There’s always something to howl about.

My life as a dog: Five years of BloodhoundBlog.

Tomorrow is the fifth anniversary of BloodhoundBlog. Here is where we started, with a question that haunts me to this very day:

If almost-as-good is free or nearly free, what is the market value of slightly-better?

At the time that we launched, Zillow, Trulia and Redfin were new kids on the block, and traditional Realtors were casting a wary eye over their shoulders. It was an interesting time to write about real estate, even though some of what I wrote in those days seems comically stoopid to me by now.

(Caveat lector: Our archives always repay effort. I could wish that someone would comb through them and pull out the true gems — the category Enduring Interest is crying out for such a treatment. But even without that helpful handiwork, if you haven’t learned everything we have taught here, you could do worse than giving our posts over the past five years your regular attention.)

I love this place, and I love the work we have done here, but I can’t revisit the history of BloodhoundBlog without some sadness — and sadness is an emotion I’ve wanted for my whole life to know nothing about. But it remains that my most important goal for this weblog — unchained Realtors — remains unfulfilled.

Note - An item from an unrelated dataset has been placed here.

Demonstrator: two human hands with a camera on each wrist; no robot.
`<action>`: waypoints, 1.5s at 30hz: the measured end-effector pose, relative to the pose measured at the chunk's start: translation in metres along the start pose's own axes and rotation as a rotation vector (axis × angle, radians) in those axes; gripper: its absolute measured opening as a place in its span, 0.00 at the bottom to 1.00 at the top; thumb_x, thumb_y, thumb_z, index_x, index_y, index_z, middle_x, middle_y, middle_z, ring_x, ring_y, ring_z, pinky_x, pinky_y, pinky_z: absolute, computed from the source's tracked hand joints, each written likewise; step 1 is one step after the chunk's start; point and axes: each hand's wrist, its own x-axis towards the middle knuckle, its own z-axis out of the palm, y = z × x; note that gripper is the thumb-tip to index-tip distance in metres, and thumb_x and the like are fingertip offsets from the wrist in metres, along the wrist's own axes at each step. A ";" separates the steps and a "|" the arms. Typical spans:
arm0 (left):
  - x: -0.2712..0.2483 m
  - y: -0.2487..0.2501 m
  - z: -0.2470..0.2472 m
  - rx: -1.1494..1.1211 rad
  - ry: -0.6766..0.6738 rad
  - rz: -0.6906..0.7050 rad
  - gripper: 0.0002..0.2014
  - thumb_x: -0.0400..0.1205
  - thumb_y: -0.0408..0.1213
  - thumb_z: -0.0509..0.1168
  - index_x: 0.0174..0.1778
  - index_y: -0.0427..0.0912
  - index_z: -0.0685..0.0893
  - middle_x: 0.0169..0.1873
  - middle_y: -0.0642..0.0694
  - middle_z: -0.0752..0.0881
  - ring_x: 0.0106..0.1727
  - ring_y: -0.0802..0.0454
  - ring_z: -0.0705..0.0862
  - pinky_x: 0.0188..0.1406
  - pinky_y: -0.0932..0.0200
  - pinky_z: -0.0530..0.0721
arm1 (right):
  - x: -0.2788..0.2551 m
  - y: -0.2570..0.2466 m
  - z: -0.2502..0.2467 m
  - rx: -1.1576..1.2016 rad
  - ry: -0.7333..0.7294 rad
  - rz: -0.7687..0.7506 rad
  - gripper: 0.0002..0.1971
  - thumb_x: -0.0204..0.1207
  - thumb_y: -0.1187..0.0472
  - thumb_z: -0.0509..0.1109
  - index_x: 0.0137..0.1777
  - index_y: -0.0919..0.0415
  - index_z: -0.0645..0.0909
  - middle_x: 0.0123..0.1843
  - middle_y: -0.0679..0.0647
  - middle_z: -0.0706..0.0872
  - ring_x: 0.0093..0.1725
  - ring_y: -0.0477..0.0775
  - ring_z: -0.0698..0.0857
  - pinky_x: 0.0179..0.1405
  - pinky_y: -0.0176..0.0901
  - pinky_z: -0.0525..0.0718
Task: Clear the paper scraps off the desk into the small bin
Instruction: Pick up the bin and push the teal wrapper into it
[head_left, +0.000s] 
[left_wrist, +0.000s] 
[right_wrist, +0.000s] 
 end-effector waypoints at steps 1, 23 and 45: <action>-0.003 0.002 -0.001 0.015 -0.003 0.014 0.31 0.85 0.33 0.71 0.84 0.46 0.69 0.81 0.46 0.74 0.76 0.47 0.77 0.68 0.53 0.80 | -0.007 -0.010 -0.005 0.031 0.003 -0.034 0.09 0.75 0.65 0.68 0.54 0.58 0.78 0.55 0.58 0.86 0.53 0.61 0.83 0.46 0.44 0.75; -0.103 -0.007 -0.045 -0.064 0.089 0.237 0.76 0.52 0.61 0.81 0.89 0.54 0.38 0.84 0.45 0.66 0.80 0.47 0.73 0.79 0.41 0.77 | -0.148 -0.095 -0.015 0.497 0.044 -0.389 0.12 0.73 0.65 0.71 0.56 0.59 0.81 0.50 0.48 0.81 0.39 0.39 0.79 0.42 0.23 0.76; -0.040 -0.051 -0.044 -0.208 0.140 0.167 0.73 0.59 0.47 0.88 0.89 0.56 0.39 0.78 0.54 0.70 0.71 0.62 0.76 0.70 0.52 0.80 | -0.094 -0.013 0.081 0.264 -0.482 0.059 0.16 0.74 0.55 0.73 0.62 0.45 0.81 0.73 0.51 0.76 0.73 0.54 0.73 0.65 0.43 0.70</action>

Too much the contrary. Most of the people who were writing in the RE.net when BloodhoundBlog was young are on the slave-master side of the table by now, either as vendorsluts, Judas goats — or both. It’s not hard for me to deplore this outcome, but none of it would be possible without the active participation of the slaves, who line up to be yoked with an ox-like complacency. Despite all the opportunities technology affords us to break free of the brokers, the NAR, the Inmannequins, et infinitely cetera, there is something about most Realtors that seems to crave dependency, subordination and the attendant exploitation.

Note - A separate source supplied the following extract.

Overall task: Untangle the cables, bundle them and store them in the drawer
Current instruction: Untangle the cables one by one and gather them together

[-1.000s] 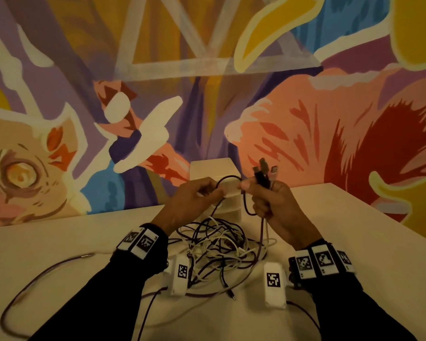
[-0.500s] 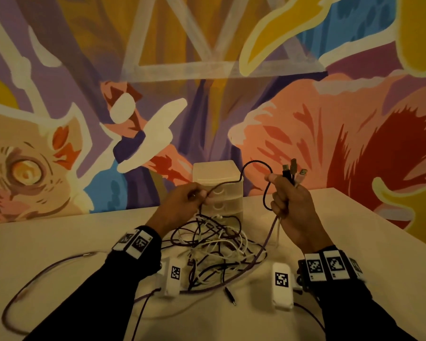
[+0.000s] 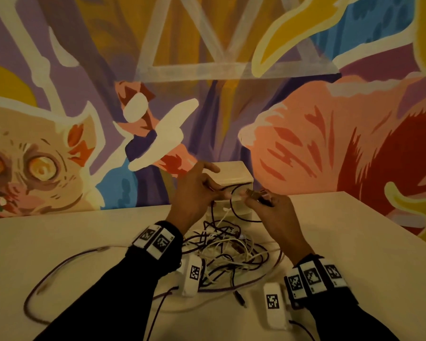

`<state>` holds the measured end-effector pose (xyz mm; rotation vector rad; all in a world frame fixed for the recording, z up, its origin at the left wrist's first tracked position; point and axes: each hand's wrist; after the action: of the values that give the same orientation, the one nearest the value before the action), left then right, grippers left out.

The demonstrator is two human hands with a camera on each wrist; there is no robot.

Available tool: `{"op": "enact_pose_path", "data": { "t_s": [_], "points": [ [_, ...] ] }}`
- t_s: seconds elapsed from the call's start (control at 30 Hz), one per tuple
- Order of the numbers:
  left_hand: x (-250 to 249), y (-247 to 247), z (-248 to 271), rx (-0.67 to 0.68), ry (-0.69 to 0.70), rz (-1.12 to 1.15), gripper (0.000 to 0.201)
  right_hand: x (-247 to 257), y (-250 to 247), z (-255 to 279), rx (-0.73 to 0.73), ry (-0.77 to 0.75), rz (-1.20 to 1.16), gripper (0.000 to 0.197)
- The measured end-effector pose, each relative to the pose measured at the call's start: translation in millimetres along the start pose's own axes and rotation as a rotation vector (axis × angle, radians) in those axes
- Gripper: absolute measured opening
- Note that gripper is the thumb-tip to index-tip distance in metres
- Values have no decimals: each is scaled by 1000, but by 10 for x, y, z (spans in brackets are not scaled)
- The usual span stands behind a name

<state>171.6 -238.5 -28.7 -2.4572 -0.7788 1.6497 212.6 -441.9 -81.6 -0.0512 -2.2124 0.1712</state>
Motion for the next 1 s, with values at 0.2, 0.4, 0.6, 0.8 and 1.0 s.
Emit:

In response to this outcome, I must admonish myself with the words I have deployed on so many other people over the years: Cultivate indifference. For five years and more, we have been just that close to smashing all the icons, ridding ourselves forevermore of the vampires who have fed on us since 1910, at the least. But: The only mind I can change is my own. The only life I can make better is my own. The only business I can rightfully attend to is my own.

And this I have been doing. I sell a lot. I list now and then. I’m building the property management business. I’m writing software when I have time, and the software I’m writing does subtle and interesting things that slide right under the radar of my competition — assuming they’re paying attention to anything, anyway. I have new things coming, and I have so many ideas that I have had to resign myself to the fact that I will probably die before I can implement even half of them. What I don’t have much of, right now, is sympathy for my fellow oxen, stolidly traipsing around in circles, grinding flour for other people’s bread.

I would that things were different, but they’re not. There is no catcher in the rye, and it is not my purpose in life to incite the fury of lemmings for committing the awful crime of rescuing them from their chosen fate. The uniquely human life is never about zero, no matter how tragic and unnecessary zero might be.

Here is what I have: I am 51 years old, and yet I have never been a day over 19 in my mind. I caught myself last week feeling particularly young, and I had to remind myself consciously of how many birthdays I have seen. I live in a home I love, and despite repeated attempts over the past three years, I haven’t managed to lose it to foreclosure. I am in love with the sexiest GILF in the world, and our marriage has never been stronger than it is right now. I’m making money, and I’m on the bleeding edge of making a lot of money. My life is not without sorrow, sad to say, but my life has always been a thing of Splendor, and that just gets better year by year.

So here’s to BloodhoundBlog at five. Here’s to dogs without chains, to oxen without yokes and to minds free to map the illimitable everything of the uniquely human life. If you are not free, I’m sorry for you. But I am as free as I can make myself, and that matters to me more than anything.

Old Bushmills, three fingers, over ice. Cheers!